Theorem on the behavior of dynamical systems

In mathematics, the Poincaré–Bendixson theorem is a statement about the long-term behaviour of orbits of continuous dynamical systems on the plane, cylinder, or two-sphere.

==Theorem==
Given a differentiable real dynamical system defined on an open subset of the plane, every non-empty compact ω-limit set of an orbit, which contains only finitely many fixed points, is either
- a fixed point,
- a periodic orbit, or
- a connected set composed of a finite number of fixed points together with homoclinic and heteroclinic orbits connecting these.

Moreover, there is at most one orbit connecting different fixed points in the same direction.
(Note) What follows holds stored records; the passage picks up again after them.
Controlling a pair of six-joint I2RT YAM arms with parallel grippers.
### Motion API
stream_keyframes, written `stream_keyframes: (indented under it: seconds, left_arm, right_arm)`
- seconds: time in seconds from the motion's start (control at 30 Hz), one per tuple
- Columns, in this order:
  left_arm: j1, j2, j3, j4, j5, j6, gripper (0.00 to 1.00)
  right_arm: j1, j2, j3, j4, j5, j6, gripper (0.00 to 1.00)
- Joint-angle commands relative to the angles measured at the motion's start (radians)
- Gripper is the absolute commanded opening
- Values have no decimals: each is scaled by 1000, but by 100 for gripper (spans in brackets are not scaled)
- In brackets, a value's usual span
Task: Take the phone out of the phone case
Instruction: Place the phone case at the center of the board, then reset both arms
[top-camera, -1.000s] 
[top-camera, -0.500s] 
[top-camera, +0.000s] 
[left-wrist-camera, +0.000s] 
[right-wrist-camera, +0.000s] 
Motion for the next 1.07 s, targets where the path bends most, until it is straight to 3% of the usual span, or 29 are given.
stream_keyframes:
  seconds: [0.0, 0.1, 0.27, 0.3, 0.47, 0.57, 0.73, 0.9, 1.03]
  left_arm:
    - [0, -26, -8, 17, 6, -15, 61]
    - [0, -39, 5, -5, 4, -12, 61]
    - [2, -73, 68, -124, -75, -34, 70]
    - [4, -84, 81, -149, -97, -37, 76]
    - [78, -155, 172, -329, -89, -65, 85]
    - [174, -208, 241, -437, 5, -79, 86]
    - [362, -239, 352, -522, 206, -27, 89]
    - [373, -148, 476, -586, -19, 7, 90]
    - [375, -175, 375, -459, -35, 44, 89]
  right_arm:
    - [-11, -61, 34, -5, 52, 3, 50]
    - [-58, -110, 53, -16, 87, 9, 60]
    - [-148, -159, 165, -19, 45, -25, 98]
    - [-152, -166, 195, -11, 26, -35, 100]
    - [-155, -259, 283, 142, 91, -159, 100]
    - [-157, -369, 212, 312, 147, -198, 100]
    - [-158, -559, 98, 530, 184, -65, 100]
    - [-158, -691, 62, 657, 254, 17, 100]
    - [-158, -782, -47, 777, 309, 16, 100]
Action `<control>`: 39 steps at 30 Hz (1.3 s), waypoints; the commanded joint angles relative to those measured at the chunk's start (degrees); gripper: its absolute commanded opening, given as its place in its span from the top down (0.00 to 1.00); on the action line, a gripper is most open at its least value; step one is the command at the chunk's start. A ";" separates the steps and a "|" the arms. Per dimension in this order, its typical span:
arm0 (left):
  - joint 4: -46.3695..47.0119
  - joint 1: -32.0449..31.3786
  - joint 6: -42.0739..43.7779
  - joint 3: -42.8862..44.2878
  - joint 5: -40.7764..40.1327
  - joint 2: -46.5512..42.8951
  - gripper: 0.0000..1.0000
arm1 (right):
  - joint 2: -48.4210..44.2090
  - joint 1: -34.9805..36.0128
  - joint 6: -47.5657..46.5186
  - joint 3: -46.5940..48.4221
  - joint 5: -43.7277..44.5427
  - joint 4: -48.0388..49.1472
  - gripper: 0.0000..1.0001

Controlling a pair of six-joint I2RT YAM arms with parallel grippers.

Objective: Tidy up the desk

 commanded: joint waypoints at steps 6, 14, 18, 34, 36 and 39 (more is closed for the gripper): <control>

However, there could be countably many homoclinic orbits connecting one fixed point.

== Discussion ==
A weaker version of the theorem was originally conceived by Poincaré (1892), although he lacked a complete proof which was later given by Bendixson (1901).

Continuous dynamical systems that are defined on two-dimensional manifolds other than the plane (or cylinder or two-sphere), as well as those defined on higher-dimensional manifolds, may exhibit ω-limit sets that defy the three possible cases under the Poincaré–Bendixson theorem. On a torus, for example, it is possible to have a recurrent non-periodic orbit, and three-dimensional systems may have strange attractors. Nevertheless, it is possible to classify the minimal sets of continuous dynamical systems on any two-dimensional compact and connected manifold due to a generalization of Arthur J. Schwartz.

==Applications==
One important implication is that a two-dimensional continuous dynamical system cannot give rise to a strange attractor. If a strange attractor C did exist in such a system, then it could be enclosed in a closed and bounded subset of the phase space. By making this subset small enough, any nearby stationary points could be excluded. But then the Poincaré–Bendixson theorem says that C is not a strange attractor at all—it is either a limit cycle or it converges to a limit cycle.

The Poincaré–Bendixson theorem does not apply to discrete dynamical systems, where chaotic behaviour can arise in two- or even one-dimensional systems.